> _WHAT IS NEEDED_
Using the records below, filter out every line that lacks "crumpled" and copy the rest.

(Collected data)
+ + + + + + +

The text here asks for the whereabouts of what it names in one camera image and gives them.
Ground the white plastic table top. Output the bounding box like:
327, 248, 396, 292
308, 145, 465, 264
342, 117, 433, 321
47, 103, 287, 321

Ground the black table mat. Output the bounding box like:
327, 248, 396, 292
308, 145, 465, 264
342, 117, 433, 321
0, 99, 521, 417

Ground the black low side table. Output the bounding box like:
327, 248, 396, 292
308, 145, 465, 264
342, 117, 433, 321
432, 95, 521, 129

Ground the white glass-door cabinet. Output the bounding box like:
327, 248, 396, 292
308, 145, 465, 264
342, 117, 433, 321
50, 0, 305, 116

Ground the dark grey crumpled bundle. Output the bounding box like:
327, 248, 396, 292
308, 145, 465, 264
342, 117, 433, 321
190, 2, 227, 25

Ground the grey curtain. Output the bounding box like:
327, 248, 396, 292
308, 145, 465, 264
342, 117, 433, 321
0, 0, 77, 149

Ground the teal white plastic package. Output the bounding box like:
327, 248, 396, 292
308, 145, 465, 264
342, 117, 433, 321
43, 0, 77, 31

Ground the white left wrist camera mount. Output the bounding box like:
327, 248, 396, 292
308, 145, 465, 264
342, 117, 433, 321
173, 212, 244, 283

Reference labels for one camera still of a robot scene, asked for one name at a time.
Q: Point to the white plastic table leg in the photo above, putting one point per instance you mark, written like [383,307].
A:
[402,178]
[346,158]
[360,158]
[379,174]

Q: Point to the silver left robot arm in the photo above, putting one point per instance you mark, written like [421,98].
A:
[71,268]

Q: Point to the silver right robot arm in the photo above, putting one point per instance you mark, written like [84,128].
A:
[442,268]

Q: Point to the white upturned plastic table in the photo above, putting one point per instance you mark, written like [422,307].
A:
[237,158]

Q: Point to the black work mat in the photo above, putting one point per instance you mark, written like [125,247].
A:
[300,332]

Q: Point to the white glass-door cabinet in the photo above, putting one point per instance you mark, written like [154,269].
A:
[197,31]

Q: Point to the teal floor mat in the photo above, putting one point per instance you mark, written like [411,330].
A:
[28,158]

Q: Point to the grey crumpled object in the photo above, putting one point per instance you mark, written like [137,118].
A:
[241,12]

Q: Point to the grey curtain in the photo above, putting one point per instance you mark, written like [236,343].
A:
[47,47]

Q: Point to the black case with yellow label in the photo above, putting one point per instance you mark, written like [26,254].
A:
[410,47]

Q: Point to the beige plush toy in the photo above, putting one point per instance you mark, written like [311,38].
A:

+ + + + + + +

> _ANSWER TO THE PROBLEM_
Ground the dark grey crumpled bundle. Output the bounding box like:
Q: Point to the grey crumpled object in the photo above, putting one point per instance you mark, written like [137,118].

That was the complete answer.